__Aim of the task__:
Return every line from the records below that has the word "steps".
☆ ☆ ☆ ☆ ☆
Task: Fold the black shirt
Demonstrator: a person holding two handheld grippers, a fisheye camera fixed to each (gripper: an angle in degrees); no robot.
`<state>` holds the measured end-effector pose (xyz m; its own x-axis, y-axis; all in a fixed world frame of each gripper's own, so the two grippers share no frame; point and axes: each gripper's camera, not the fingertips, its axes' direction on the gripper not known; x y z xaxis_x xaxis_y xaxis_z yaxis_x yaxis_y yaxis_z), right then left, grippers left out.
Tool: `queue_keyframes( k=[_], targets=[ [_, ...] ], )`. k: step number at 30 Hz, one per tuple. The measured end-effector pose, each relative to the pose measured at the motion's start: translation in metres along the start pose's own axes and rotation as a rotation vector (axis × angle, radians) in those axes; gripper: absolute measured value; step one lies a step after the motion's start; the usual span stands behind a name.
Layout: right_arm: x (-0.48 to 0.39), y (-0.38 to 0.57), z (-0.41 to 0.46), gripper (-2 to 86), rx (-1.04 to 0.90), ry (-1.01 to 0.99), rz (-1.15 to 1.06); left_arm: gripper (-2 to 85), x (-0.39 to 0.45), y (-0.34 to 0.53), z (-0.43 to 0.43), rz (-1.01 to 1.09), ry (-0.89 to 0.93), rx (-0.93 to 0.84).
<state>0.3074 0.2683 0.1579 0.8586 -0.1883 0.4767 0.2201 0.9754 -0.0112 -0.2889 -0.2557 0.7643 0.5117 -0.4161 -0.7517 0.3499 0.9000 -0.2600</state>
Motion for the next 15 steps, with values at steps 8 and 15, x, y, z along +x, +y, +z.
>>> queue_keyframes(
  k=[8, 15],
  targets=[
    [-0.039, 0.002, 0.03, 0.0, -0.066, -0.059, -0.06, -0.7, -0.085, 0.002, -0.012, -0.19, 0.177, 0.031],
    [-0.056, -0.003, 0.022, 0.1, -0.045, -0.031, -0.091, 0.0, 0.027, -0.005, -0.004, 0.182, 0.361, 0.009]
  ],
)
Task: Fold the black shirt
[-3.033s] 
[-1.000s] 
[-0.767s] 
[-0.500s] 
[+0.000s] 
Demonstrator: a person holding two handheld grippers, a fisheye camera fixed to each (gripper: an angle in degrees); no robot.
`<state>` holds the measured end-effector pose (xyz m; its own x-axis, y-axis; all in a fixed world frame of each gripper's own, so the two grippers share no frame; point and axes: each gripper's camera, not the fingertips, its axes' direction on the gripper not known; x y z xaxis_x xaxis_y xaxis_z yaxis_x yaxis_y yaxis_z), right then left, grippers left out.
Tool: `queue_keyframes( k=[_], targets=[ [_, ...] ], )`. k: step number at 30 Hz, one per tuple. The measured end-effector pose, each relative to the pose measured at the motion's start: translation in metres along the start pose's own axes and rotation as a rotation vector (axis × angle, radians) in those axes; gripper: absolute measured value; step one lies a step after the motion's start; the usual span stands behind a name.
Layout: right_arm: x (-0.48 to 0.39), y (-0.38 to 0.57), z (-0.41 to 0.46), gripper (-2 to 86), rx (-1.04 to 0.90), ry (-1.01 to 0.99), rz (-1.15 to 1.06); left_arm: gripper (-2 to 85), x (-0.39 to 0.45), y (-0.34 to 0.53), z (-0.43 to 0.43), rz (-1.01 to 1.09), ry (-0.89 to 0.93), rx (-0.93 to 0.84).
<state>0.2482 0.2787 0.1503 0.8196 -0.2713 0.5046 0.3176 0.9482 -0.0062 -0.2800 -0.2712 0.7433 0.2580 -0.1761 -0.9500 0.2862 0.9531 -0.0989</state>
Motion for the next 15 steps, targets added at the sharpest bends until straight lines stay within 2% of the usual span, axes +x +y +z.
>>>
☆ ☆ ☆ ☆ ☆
__Answer__:
Motion for the next 15 steps, with values at steps 8 and 15, x, y, z along +x, +y, +z.
Motion for the next 15 steps, targets added at the sharpest bends until straight lines stay within 2% of the usual span, axes +x +y +z.

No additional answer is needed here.